**How to complete this task**: When you reach the line in the data below that contains "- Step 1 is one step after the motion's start", please start repeating lines exactly, and stop after the line that contains "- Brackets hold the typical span", repeating nothing else.

**Recorded information**:
# # # # # # #

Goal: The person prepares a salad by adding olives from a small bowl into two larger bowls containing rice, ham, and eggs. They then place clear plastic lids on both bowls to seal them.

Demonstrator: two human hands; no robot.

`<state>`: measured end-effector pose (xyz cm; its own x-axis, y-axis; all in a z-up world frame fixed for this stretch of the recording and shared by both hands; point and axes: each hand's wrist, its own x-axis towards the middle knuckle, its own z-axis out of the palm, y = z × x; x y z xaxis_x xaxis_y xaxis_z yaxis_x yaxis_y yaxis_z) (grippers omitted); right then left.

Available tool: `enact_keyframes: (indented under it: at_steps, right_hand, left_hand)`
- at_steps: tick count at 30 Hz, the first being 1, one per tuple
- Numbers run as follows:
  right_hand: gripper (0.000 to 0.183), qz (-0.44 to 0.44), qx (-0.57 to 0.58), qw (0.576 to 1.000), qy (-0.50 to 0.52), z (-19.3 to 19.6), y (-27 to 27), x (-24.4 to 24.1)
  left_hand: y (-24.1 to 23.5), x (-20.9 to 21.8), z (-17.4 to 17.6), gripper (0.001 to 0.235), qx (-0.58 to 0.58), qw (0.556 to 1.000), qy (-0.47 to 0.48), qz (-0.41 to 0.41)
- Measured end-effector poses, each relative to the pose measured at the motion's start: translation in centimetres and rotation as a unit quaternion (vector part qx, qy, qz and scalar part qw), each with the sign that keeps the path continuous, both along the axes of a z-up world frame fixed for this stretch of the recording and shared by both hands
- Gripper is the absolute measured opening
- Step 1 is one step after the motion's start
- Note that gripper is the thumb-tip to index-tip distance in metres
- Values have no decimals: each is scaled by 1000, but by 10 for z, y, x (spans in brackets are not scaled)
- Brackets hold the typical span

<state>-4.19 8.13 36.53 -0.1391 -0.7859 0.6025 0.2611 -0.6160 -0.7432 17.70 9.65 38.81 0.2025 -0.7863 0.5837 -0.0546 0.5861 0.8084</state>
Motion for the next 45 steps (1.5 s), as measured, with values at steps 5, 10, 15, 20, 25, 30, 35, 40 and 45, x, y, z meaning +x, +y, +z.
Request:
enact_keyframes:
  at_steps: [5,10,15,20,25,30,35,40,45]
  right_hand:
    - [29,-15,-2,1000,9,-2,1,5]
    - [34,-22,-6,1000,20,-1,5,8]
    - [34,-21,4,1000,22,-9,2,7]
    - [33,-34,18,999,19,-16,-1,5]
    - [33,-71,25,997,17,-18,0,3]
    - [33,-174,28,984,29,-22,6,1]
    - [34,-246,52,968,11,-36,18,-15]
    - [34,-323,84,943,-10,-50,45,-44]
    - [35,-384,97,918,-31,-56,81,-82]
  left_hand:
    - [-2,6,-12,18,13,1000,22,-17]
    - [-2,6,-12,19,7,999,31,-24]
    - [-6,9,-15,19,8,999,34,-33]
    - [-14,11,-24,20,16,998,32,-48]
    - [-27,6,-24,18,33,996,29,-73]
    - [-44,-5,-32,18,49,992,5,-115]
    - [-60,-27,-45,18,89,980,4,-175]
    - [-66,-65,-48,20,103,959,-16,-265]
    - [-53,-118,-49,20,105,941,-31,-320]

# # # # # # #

**Response area**:
- Step 1 is one step after the motion's start
- Note that gripper is the thumb-tip to index-tip distance in metres
- Values have no decimals: each is scaled by 1000, but by 10 for z, y, x (spans in brackets are not scaled)
- Brackets hold the typical span

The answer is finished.